## WHAT YOU SHOULD DO
Copy out, from the entries below, each line holding the string "base".

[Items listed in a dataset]
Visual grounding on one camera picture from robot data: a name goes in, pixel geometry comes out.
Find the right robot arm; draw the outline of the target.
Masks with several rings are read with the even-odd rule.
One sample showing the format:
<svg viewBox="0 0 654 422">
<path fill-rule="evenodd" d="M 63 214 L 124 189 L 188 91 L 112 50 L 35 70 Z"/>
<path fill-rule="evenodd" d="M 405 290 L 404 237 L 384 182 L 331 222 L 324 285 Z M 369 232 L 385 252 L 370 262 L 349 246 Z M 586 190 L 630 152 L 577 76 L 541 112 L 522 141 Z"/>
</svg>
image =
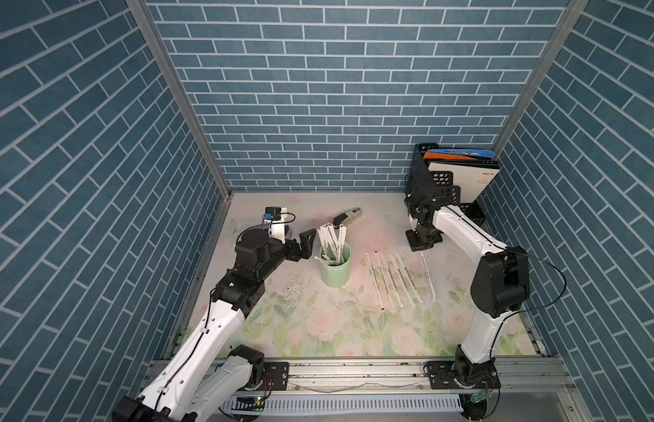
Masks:
<svg viewBox="0 0 654 422">
<path fill-rule="evenodd" d="M 419 199 L 408 193 L 404 203 L 411 223 L 406 237 L 413 251 L 429 250 L 449 237 L 475 269 L 469 293 L 476 313 L 453 365 L 458 383 L 474 385 L 492 371 L 493 348 L 504 323 L 529 298 L 527 253 L 495 239 L 446 196 Z"/>
</svg>

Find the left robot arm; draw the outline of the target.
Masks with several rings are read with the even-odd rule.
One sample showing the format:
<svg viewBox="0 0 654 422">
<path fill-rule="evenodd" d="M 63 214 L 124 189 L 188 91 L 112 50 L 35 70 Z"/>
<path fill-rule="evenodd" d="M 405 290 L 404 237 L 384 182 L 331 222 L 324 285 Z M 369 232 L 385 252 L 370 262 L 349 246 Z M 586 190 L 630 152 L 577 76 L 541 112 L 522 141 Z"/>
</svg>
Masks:
<svg viewBox="0 0 654 422">
<path fill-rule="evenodd" d="M 235 263 L 210 293 L 203 317 L 155 380 L 138 397 L 123 397 L 113 421 L 206 421 L 229 397 L 262 382 L 265 355 L 234 348 L 209 376 L 218 353 L 265 293 L 265 281 L 283 262 L 308 260 L 316 230 L 282 240 L 271 228 L 250 228 L 236 242 Z"/>
</svg>

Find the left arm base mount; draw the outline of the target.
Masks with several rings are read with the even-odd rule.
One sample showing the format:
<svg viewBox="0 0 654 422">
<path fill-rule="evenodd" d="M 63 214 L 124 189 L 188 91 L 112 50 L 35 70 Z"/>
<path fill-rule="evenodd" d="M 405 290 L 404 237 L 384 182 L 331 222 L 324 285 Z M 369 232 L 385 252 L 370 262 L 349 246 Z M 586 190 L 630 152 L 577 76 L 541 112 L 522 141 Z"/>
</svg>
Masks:
<svg viewBox="0 0 654 422">
<path fill-rule="evenodd" d="M 285 391 L 288 388 L 289 369 L 289 362 L 280 360 L 265 362 L 261 379 L 257 383 L 242 387 L 239 391 Z"/>
</svg>

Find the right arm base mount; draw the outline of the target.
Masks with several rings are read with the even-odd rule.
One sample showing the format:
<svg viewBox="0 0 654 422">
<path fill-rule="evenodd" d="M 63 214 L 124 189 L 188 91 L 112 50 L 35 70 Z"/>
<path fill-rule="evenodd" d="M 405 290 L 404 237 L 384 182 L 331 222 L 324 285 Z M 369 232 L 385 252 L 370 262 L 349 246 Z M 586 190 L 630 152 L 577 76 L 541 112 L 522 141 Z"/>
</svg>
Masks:
<svg viewBox="0 0 654 422">
<path fill-rule="evenodd" d="M 433 390 L 494 390 L 501 387 L 495 360 L 473 364 L 469 360 L 430 360 L 422 371 Z"/>
</svg>

## RESPONSE BOX
Find the left arm base mount; draw the outline of the target.
Find the right arm base mount; draw the outline of the target.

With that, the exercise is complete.